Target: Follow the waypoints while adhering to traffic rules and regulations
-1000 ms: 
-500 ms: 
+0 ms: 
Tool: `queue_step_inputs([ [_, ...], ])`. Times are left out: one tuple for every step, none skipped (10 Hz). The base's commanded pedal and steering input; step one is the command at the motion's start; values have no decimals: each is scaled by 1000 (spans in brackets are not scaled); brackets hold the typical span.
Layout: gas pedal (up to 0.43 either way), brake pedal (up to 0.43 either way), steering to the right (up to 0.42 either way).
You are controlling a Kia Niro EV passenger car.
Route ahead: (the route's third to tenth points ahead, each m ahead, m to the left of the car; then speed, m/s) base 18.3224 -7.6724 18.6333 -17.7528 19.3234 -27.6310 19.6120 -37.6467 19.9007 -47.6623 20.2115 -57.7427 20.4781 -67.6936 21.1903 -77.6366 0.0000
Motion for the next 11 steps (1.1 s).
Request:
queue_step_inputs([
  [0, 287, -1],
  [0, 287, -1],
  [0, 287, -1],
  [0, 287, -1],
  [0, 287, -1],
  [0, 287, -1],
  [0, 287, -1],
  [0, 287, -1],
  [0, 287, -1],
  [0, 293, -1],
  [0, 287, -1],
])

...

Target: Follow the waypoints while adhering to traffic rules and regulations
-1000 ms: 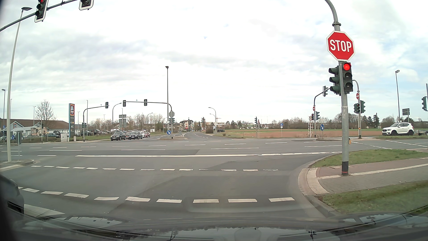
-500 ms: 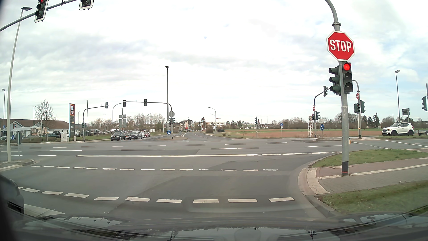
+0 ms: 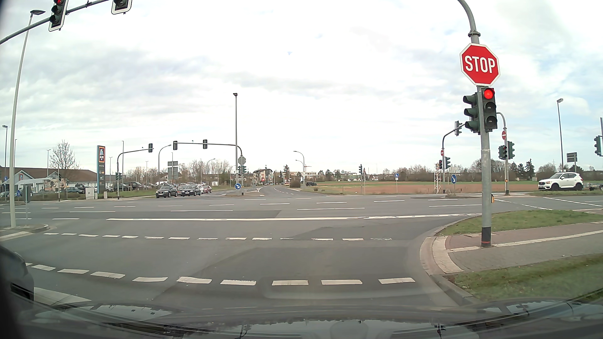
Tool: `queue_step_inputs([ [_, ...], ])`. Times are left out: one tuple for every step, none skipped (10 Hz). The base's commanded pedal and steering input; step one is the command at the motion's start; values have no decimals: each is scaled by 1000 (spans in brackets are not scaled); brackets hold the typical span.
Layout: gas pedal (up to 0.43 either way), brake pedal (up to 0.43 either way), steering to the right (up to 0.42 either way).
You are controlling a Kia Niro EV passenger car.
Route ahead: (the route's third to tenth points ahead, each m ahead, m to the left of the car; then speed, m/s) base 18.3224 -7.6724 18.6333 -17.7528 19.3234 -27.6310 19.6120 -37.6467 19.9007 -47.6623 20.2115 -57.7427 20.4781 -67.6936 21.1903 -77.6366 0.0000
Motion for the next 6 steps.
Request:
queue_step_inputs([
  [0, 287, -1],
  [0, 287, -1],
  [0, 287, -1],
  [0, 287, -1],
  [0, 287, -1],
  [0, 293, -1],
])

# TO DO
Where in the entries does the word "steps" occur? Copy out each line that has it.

# RESPONSE TO THIS EXERCISE
Motion for the next 11 steps (1.1 s).
Motion for the next 6 steps.

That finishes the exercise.